Possibility of using the CON-X 02 conveyor-mounted XRF analyzer for online analysis of iron ore raw materials
I.A. Grishin1, V.V. Mavrinskii1, A.A. Nefediev1, V.S. Velikanov2,3
1 Nosov Magnitogorsk State Technical University, Magnitogorsk, Russian Federation
2 Ural Federal University named after the first President of Russia B.N. Yeltsin, Ekaterinburg, Russian Federation
3 Ural State Mining University, Ekaterinburg, Russian Federation
Russian Mining Industry №2/ 2026 p. 135-139
Abstract: The paper considers the possibility of using a flow X-ray fluorescence analyzer to determine the iron and sulfur content in iron ore raw materials. The purpose of this work is to improve the capabilities of the existing analytical control systems to enhance the accuracy, repeatability of measurements, as well as to increase the resistance of such systems to adverse external factors. The main method used in this work is the well-proven X-ray fluorescence analysis. The research included studies that helped to obtain the most optimal modes of X-ray tube operation for appropriate determination of elements, i.e. iron and sulfur, in the iron ore concentrates. One of the challenges in conducting the study was that the X-ray tube used as the source had molybdenum anode, which caused difficulties in determining the percentage of sulfur, because the fluorescent L-α lines of molybdenum are superimposed on the K-α lines of sulfur. The study helped to select filters to be utilized with an X-ray tube with the molybdenum anode. Al, V, Ti were used as the filter material, with titanium showing the best results. Analysis of the obtained calibration dependences showed a high degree of correlation between the number of the fluorescent photons and the concentration of elements, which made it possible to simultaneously determine the S and Fe elements with a relative error of 0.13 % and the absolute error of 0.98 % respectively using an X-ray tube with the molybdenum anode and a primary filter made of titanium. The results obtained in the work can be used at mining and processing operations to obtain reliable information on the content of elements in raw materials in real time and without preliminary sample preparation, which will allow a prompt reaction to changes in the percentage content of elements in raw materials and to gain a positive economic effect.

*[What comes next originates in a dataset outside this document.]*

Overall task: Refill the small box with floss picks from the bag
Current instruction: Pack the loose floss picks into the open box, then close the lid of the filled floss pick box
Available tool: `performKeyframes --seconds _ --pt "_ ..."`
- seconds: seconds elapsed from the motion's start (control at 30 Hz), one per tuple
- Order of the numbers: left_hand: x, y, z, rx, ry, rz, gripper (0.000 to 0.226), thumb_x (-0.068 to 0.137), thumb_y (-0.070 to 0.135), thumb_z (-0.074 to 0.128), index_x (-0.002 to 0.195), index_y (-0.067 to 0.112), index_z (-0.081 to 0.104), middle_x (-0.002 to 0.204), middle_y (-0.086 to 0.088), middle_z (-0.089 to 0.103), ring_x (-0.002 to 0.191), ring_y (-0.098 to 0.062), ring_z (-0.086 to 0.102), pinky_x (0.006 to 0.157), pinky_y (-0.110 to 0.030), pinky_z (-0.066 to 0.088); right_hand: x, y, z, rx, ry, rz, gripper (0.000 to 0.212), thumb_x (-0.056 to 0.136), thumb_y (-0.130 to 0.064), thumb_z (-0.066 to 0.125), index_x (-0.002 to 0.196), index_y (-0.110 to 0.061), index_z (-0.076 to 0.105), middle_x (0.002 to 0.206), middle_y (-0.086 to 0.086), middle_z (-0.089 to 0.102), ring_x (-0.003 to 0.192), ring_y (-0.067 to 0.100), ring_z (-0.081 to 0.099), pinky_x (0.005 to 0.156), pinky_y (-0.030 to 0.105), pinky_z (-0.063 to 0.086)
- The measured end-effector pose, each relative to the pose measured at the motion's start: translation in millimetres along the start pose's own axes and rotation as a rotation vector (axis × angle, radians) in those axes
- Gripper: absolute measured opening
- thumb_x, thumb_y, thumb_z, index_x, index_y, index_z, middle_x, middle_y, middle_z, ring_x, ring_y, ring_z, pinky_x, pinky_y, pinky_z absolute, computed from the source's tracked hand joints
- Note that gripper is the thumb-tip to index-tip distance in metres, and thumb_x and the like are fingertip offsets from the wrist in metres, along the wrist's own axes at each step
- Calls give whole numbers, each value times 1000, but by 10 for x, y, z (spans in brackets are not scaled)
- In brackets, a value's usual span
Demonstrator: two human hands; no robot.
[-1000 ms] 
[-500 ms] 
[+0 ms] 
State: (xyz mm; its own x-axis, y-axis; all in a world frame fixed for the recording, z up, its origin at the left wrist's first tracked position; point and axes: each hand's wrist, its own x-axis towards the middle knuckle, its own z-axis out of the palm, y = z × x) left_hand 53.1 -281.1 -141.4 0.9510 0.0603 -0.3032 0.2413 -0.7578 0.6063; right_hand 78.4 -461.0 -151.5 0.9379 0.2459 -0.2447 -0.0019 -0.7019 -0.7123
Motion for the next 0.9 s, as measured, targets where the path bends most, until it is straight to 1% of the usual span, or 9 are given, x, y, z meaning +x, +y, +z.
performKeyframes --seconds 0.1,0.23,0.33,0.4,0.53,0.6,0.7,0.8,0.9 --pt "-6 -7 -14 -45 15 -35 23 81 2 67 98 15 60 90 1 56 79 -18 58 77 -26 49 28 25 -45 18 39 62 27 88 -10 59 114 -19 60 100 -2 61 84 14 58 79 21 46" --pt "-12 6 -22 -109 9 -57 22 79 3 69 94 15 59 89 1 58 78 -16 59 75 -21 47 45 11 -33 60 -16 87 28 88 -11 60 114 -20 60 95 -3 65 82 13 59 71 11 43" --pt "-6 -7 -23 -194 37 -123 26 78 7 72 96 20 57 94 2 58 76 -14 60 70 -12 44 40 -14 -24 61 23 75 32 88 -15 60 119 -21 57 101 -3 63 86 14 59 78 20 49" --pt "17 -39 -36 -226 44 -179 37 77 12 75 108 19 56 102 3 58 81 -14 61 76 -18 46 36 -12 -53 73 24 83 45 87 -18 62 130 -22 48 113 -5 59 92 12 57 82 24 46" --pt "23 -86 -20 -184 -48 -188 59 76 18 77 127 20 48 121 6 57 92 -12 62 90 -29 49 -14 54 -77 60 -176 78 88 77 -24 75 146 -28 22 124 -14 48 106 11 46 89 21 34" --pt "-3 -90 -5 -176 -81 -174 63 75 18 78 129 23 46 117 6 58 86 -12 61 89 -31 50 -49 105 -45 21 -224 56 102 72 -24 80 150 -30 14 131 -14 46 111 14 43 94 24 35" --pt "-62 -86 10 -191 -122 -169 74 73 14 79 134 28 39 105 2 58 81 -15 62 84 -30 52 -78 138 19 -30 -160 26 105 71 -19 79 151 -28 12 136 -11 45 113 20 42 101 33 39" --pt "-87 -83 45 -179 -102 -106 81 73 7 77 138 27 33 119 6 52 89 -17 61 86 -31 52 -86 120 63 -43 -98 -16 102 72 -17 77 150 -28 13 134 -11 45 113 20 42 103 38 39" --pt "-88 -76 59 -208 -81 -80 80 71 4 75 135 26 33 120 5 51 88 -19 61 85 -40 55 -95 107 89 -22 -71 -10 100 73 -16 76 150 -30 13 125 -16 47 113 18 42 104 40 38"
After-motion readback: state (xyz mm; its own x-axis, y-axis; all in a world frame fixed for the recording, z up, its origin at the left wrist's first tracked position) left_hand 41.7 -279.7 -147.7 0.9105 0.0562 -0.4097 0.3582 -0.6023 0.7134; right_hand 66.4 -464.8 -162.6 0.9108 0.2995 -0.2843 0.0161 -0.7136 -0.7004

Keywords: X-ray fluorescence analysis, iron ore concentrate, online analysis, spectrum, primary filter
For citation: Grishin I.A., Mavrinskii V.V., Nefediev A.A., Velikanov V.S. Possibility of using the CON-X 02 conveyor-mounted XRF analyzer for online analysis of iron ore raw materials. Russian Mining Industry. 2026;(2):135–139. https://doi.org/10.30686/1609-9192-2026-2-135-139
Article info
Received: 13.12.2025
Revised: 09.02.2026
Accepted: 12.02.2026
Information about the authors
Igor A. Grishin – Cand. Sci. (Eng.), Associate Professor, Head of the Geology, Mine Surveying, and Minerals Processing Department, Nosov Magnitogorsk State Technical University, Magnitogorsk, Russian Federation; https://orcid.org/0000-0001-8010-7542; e-mail: This email address is being protected from spambots. You need JavaScript enabled to view it.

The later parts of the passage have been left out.